Fabrication workflow and experimental setup.
(A-H) Steps in fabricating the flow-cell. The steps are carried out left to right in two rows. (I) Cross-section along channel axis. The schematic is to scale for 1.5 mm channel width, 81 μm tape thickness and no. 1 thickness coverslips. (J) Cross-section through side of finished device showing the bottom and top glass coverslips, the PDMS barrier forming the inlet and the PDMS connector used for the outlet tubing. (K) Experimental setup for gravity driven perfusion. The device is secured on an (x,y) stage using stage clips and the outlet tubing leads to a large reservoir positioned on a height adjustable platform. The flow rate is adjusted by changing the height between the inlet and outlet reservoir or by changing the fluidic resistance of the system by adjusting the flow cell and tubing design geometry.
Fig 2.
Simple sequential exchange of solutions with a passive stop due to capillary action.

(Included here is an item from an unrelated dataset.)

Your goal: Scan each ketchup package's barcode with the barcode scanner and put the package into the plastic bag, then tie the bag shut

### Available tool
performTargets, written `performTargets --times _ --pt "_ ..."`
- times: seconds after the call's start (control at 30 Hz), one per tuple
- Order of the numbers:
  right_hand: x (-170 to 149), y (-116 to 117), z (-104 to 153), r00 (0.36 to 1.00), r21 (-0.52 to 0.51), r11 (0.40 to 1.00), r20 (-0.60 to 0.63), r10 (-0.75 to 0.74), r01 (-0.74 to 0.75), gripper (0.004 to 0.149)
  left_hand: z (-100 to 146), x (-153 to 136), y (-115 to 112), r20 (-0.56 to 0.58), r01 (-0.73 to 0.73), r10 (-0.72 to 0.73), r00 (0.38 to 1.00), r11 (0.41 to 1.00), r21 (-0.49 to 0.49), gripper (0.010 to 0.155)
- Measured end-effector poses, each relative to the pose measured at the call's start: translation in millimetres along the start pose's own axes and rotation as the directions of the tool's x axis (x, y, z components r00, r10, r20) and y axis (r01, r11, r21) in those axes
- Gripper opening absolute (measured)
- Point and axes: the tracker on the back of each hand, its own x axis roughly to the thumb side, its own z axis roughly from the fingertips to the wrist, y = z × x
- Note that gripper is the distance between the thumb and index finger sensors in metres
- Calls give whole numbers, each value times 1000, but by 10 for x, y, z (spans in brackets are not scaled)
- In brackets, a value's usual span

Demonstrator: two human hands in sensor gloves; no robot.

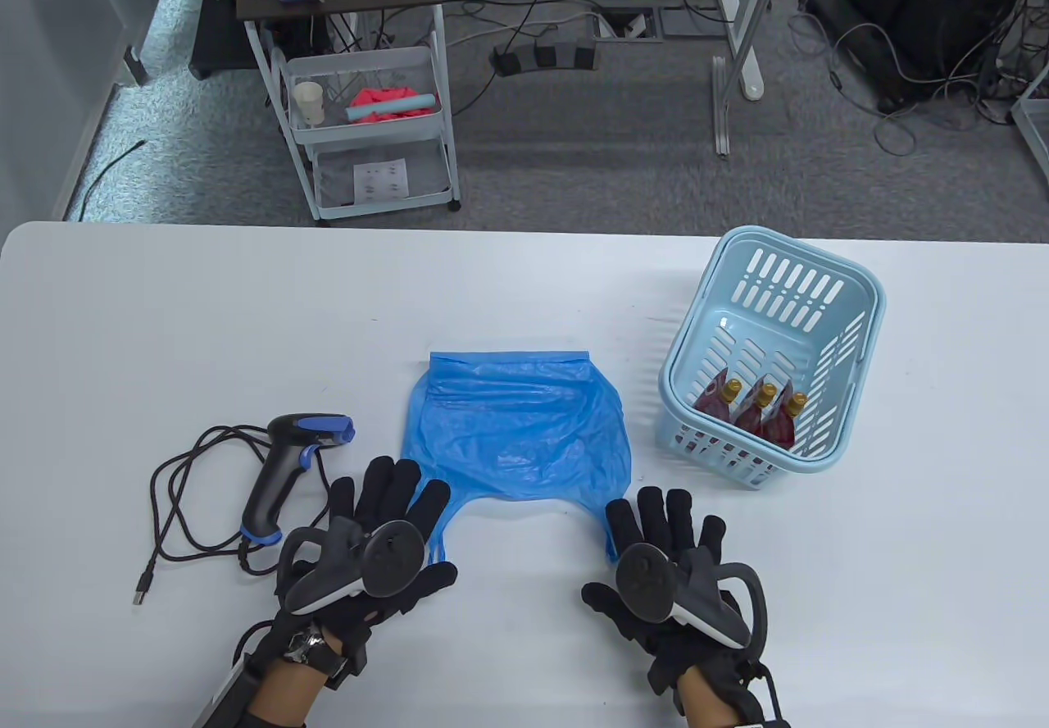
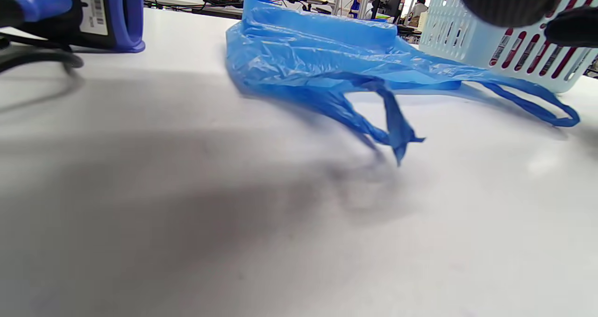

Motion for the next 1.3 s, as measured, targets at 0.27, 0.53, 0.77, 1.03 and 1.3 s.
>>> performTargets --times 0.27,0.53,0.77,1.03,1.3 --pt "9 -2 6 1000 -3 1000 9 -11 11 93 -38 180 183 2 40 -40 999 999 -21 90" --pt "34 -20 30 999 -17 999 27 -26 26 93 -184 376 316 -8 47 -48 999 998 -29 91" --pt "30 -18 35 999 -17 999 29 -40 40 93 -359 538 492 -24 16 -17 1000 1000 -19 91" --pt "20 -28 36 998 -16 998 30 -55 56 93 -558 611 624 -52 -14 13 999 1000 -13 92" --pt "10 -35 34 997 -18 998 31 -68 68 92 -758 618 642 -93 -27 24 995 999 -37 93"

(A) Apparatus for generating gravity-driven flow. (B) The device was filled with purple dye solution to show the channel. The outlet tubing connects to an outlet reservoir 4 cm below the level of the inlet. (C) 10 μL green dye solution is added at the inlet using a pipette. (D) Solution flows through the device until (E) when the solution reaches the entrance and passively stops without experimenter input.
Fig 3.
(A) Computer aided design is used to fabricate a pattern in double-sided tape using a programmable cutting machine. (B) The device is assembled as in Fig 1 but with PDMS barriers for four separate inlets. (C) Bird’s eye view of device with multiple streams in laminar flow. (D) Magnified image defined by the dashed box in (C), showing the four separate laminar flow streams.
Fig 4.
Controllable addition of samples in a single-molecule DNA stretching experiment.

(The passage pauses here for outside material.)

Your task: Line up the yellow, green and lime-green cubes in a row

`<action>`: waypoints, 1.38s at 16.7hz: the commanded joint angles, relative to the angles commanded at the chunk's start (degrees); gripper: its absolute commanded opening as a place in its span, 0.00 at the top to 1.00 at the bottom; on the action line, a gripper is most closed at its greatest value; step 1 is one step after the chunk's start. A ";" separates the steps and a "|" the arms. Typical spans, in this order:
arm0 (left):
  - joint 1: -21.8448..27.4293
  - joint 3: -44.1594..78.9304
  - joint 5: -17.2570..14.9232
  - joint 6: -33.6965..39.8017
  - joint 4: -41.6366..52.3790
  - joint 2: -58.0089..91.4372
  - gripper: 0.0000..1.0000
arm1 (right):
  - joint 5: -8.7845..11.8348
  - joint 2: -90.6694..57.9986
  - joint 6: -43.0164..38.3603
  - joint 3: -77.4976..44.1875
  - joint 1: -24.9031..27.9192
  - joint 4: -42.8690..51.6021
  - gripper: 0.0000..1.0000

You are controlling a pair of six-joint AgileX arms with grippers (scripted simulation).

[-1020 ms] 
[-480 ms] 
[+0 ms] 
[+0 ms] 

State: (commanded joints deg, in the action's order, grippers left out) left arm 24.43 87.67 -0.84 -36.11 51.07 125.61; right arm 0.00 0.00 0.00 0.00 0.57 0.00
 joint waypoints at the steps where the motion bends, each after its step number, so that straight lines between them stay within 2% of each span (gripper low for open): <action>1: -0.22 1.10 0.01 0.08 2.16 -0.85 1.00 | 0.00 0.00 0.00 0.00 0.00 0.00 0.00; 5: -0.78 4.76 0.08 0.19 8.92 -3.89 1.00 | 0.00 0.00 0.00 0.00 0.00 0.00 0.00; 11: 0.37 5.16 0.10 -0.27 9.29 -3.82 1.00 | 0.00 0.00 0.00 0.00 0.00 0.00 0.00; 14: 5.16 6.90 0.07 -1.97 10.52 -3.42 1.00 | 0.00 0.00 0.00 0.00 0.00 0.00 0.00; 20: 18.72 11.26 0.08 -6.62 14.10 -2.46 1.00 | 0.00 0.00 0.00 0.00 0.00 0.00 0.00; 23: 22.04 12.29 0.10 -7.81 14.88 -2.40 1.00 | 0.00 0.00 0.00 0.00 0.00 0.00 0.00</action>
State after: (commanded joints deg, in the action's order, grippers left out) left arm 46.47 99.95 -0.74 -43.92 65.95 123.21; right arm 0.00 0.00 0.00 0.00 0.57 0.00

(A) Experimental schematic showing flow-cell together with magnets positioned at close proximity to the top cover slide to apply a fixed force. (B) DNA is tethered to the surface using a magnetic bead. At zero flow, the magnetic force acts away from the surface and stretches the DNA. When solution is added, the bead position is deflected due to the solution flow parallel to the channel axis. (C) Bead z-height as a function of time for the device using 20 cm of 0.51 mm inner diameter tubing with fluidic resistance calculated as 402 Pa.s.μL-1. The asterisks indicate timepoints where 10 μL of solution was manually added at the inlet. (D) Same experiment as (C) after adding 25 mm of 0.127 mm diameter narrow bore tubing to increase the calculated fluidic resistance to 3889 Pa.s.μL-1. (E) Using the device in the same configuration as (C)– 10 μL samples of solution were added and the height between the inlet and outlet reservoir levels was varied as indicated. (F) Comparison of flow rates through the device for the two different fluidic resistance configurations as a function of inlet and outlet reservoir height difference. The orange linear fit gave a value of Rfluidic = 3990 Pa.s.μL-1 and the blue linear fit gave a value of Rfluidic = 366 Pa.s.μL-1. (G) Experimental recording showing the addition of 10 μL solution samples separated by an interval of ~1 hr.
Fig 5.
Multiple channel design and reproducibility test.
(A-E) Key steps in fabricating the flow chamber. The steps are carried out left to right in two rows. (F) Image of flow chamber filled with four different dye solutions. (G) Flow sensor recordings from four channels on one device. Each channel was filled with deionised water and 30 μL deionised water was added at t = 10s. There is a brief transient at the beginning of the flow due to the fluidic capacitance of the device. (H) Flow rate values measured at t = 30s for 19 channels across five devices (one channel was blocked with PDMS and therefore not measured).